## Problem details
Your job is to return each record exactly, minus any pictures.

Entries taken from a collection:
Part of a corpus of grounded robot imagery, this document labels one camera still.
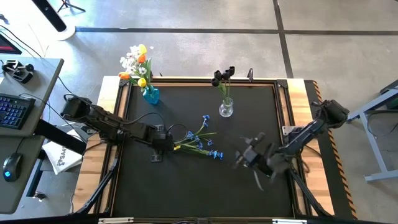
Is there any yellow artificial tulip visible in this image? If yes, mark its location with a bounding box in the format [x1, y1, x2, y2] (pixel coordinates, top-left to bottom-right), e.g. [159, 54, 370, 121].
[137, 77, 150, 93]

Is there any black handheld controller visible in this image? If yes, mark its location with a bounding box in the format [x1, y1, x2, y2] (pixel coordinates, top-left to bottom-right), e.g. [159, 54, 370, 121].
[1, 58, 35, 84]

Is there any blue artificial flower spray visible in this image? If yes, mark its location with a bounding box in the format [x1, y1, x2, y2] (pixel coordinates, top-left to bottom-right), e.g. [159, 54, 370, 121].
[175, 114, 211, 147]
[175, 146, 224, 161]
[175, 139, 215, 150]
[175, 131, 218, 147]

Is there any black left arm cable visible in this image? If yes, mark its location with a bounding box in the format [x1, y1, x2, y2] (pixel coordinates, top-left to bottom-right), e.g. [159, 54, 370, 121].
[121, 111, 167, 128]

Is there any black backlit keyboard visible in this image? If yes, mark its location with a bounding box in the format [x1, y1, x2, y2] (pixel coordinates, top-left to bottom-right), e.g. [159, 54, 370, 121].
[0, 93, 37, 131]

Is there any grey office desk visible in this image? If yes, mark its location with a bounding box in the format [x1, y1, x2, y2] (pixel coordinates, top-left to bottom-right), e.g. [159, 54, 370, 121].
[0, 55, 65, 215]

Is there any white round stand base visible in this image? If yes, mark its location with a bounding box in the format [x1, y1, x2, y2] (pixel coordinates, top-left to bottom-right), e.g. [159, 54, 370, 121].
[46, 18, 77, 42]

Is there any green tulip stem with leaves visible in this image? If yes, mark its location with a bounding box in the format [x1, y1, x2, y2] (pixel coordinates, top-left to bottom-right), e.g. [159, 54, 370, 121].
[137, 44, 154, 91]

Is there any black tripod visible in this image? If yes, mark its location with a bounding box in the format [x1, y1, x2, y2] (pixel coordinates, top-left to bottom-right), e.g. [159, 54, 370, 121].
[57, 0, 86, 13]

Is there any black table border frame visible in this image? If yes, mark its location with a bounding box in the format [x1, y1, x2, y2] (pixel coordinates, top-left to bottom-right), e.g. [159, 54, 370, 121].
[110, 76, 302, 219]

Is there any black computer mouse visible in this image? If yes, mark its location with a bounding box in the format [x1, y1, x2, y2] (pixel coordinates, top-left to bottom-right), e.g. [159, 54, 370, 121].
[2, 152, 23, 183]

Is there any clear glass vase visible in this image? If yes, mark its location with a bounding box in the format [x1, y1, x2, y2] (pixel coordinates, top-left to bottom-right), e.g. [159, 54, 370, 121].
[218, 96, 234, 118]

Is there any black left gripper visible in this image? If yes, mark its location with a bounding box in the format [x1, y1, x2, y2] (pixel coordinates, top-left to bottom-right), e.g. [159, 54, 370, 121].
[151, 124, 178, 163]

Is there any large yellow tulip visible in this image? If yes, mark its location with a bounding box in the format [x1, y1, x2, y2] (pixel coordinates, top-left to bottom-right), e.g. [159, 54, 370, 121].
[210, 77, 229, 103]

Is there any blue glass vase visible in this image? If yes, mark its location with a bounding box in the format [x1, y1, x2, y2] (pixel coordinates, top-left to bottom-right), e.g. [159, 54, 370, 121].
[142, 85, 161, 105]

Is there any grey metal table frame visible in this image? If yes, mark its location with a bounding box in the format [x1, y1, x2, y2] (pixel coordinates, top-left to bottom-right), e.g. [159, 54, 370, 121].
[346, 79, 398, 183]

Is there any black frame strut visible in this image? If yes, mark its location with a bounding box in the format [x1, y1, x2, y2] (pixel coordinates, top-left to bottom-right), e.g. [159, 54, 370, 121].
[73, 133, 125, 216]
[285, 167, 332, 217]

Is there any orange artificial tulip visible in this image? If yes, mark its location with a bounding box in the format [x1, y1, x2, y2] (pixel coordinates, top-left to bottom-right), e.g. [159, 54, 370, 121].
[137, 54, 153, 91]
[118, 72, 147, 91]

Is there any black stand pole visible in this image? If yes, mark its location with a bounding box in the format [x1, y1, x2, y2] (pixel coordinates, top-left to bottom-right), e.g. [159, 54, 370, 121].
[30, 0, 68, 33]

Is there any black flat support bar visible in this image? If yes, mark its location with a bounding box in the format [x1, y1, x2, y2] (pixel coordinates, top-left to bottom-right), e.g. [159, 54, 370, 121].
[33, 119, 88, 156]

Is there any dark screen with red glow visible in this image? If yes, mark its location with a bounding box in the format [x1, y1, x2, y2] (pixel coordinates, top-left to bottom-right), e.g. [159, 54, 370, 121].
[0, 32, 22, 55]

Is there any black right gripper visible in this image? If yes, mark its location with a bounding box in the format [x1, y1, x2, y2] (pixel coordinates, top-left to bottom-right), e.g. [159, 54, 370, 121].
[233, 132, 282, 177]

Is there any silver metal bracket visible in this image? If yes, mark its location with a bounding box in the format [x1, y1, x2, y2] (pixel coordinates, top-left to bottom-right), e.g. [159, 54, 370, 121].
[272, 218, 307, 224]
[98, 217, 134, 224]

## Reply to the exercise
Part of a corpus of grounded robot imagery, this document labels one camera still.
Is there any yellow artificial tulip visible in this image? If yes, mark its location with a bounding box in the format [x1, y1, x2, y2] (pixel coordinates, top-left to bottom-right), e.g. [159, 54, 370, 121].
[137, 77, 150, 93]

Is there any black handheld controller visible in this image? If yes, mark its location with a bounding box in the format [x1, y1, x2, y2] (pixel coordinates, top-left to bottom-right), e.g. [159, 54, 370, 121].
[1, 58, 35, 84]

Is there any blue artificial flower spray visible in this image? If yes, mark its location with a bounding box in the format [x1, y1, x2, y2] (pixel coordinates, top-left to bottom-right), e.g. [159, 54, 370, 121].
[175, 114, 211, 147]
[175, 146, 224, 161]
[175, 139, 215, 150]
[175, 131, 218, 147]

Is there any black left arm cable visible in this image? If yes, mark its location with a bounding box in the format [x1, y1, x2, y2] (pixel coordinates, top-left to bottom-right), e.g. [159, 54, 370, 121].
[121, 111, 167, 128]

Is there any black backlit keyboard visible in this image? If yes, mark its location with a bounding box in the format [x1, y1, x2, y2] (pixel coordinates, top-left to bottom-right), e.g. [159, 54, 370, 121].
[0, 93, 37, 131]

Is there any grey office desk visible in this image? If yes, mark its location with a bounding box in the format [x1, y1, x2, y2] (pixel coordinates, top-left to bottom-right), e.g. [159, 54, 370, 121].
[0, 55, 65, 215]

Is there any white round stand base visible in this image? If yes, mark its location with a bounding box in the format [x1, y1, x2, y2] (pixel coordinates, top-left to bottom-right), e.g. [159, 54, 370, 121].
[46, 18, 77, 42]

Is there any green tulip stem with leaves visible in this image? If yes, mark its location with a bounding box in the format [x1, y1, x2, y2] (pixel coordinates, top-left to bottom-right), e.g. [159, 54, 370, 121].
[137, 44, 154, 91]

Is there any black tripod visible in this image? If yes, mark its location with a bounding box in the format [x1, y1, x2, y2] (pixel coordinates, top-left to bottom-right), e.g. [159, 54, 370, 121].
[57, 0, 86, 13]

Is there any black table border frame visible in this image? If yes, mark its location with a bounding box in the format [x1, y1, x2, y2] (pixel coordinates, top-left to bottom-right), e.g. [159, 54, 370, 121].
[110, 76, 302, 219]

Is there any black computer mouse visible in this image? If yes, mark its location with a bounding box in the format [x1, y1, x2, y2] (pixel coordinates, top-left to bottom-right), e.g. [159, 54, 370, 121].
[2, 152, 23, 183]

Is there any clear glass vase visible in this image? If yes, mark its location with a bounding box in the format [x1, y1, x2, y2] (pixel coordinates, top-left to bottom-right), e.g. [159, 54, 370, 121].
[218, 96, 234, 118]

Is there any black left gripper visible in this image? If yes, mark its location with a bounding box in the format [x1, y1, x2, y2] (pixel coordinates, top-left to bottom-right), e.g. [159, 54, 370, 121].
[151, 124, 178, 163]

Is there any large yellow tulip visible in this image? If yes, mark its location with a bounding box in the format [x1, y1, x2, y2] (pixel coordinates, top-left to bottom-right), e.g. [159, 54, 370, 121].
[210, 77, 229, 103]

Is there any blue glass vase visible in this image? If yes, mark its location with a bounding box in the format [x1, y1, x2, y2] (pixel coordinates, top-left to bottom-right), e.g. [159, 54, 370, 121].
[142, 85, 161, 105]

Is there any grey metal table frame visible in this image? If yes, mark its location with a bounding box in the format [x1, y1, x2, y2] (pixel coordinates, top-left to bottom-right), e.g. [159, 54, 370, 121].
[346, 79, 398, 183]

Is there any black frame strut visible in this image? If yes, mark its location with a bounding box in the format [x1, y1, x2, y2] (pixel coordinates, top-left to bottom-right), e.g. [159, 54, 370, 121].
[73, 133, 125, 216]
[285, 167, 332, 217]

Is there any orange artificial tulip visible in this image? If yes, mark its location with a bounding box in the format [x1, y1, x2, y2] (pixel coordinates, top-left to bottom-right), e.g. [159, 54, 370, 121].
[137, 54, 153, 91]
[118, 72, 147, 91]

Is there any black stand pole visible in this image? If yes, mark its location with a bounding box in the format [x1, y1, x2, y2] (pixel coordinates, top-left to bottom-right), e.g. [159, 54, 370, 121].
[30, 0, 68, 33]

Is there any black flat support bar visible in this image? If yes, mark its location with a bounding box in the format [x1, y1, x2, y2] (pixel coordinates, top-left to bottom-right), e.g. [159, 54, 370, 121].
[33, 119, 88, 156]

Is there any dark screen with red glow visible in this image? If yes, mark its location with a bounding box in the format [x1, y1, x2, y2] (pixel coordinates, top-left to bottom-right), e.g. [159, 54, 370, 121].
[0, 32, 22, 55]

Is there any black right gripper visible in this image? If yes, mark its location with a bounding box in the format [x1, y1, x2, y2] (pixel coordinates, top-left to bottom-right), e.g. [159, 54, 370, 121].
[233, 132, 282, 177]

Is there any silver metal bracket visible in this image? If yes, mark its location with a bounding box in the format [x1, y1, x2, y2] (pixel coordinates, top-left to bottom-right), e.g. [159, 54, 370, 121].
[272, 218, 307, 224]
[98, 217, 134, 224]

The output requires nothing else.